Since TEC, ITK and RLK kinases are present in T cells, it indicates the role of TEC kinase in T cell development. For instance, ITK is a major TEC kinase expressed by naive mouse T cells with less expression of RLK and TEC. During T cell activation, ITK expression is increased in Th2 cells, while expression of RLK is decreased in Th1 cells. BTK is widely expressed in various hematopoietic cells, such as B cells but not t cells. Mice with BTK knockout showed a similar phenotype to xid mice, indicating the role of BTK in B cell signaling.

TEC family kinases (TFKs) are ancient evolutionary kinases that are important and critical for the maturation of hematopoietic cells and the normal development of endothelial cells in mammalian functioning fruit flies. They constitute the second largest family of cytoplasmic tyrosine kinases in humans with five members. Common to all is the function of TFK in intracellular signaling, downstream of cell surface receptors, particularly immune receptors.

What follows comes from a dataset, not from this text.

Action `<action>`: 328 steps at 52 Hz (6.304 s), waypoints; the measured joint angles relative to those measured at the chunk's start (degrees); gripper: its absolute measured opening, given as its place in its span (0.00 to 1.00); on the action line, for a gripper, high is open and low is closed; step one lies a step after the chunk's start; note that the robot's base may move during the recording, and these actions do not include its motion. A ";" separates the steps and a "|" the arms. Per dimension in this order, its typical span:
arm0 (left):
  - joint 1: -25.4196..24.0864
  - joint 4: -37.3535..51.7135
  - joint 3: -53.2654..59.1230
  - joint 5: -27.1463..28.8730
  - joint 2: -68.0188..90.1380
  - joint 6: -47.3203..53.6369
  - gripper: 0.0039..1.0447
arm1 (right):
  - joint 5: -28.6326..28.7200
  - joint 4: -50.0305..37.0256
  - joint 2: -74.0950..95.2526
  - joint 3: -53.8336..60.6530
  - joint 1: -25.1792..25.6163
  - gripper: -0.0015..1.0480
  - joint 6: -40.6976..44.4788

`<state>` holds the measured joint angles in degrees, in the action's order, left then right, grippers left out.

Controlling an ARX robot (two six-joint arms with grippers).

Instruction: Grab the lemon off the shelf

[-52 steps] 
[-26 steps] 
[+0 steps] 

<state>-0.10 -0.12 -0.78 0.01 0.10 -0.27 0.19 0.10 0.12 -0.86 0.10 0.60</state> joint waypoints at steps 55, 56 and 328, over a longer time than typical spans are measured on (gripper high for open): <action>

Receptor-mediated signaling is known to be highly complex in guiding many parallel processes, such as proliferation, programmed cell death, differentiation, migration and secretion. Together, these processes constitute complex and important behaviors of living organisms. Although the first TFK was described 20 years ago, it has taken over many groundbreaking discoveries. We have witnessed the understanding of the identification of new T cell subsets and the key factors in the development of natural killer cells, guiding these two processes through TFKs. Therefore, the first description of TFK mutant tumor patients opens up a new field. At the same time, the role of TFKs in other cell lineages is far from complete. In this series of four small reviews describe various aspects of the paper kinases, seeking their role in the development of T-lymphocytes and natural killer cells, how they function in mast cell biology and how mutations cause human disease to affect TFKs.


1. Liang Y.; et al. Tec family kinases. FEBS Journal, 2011.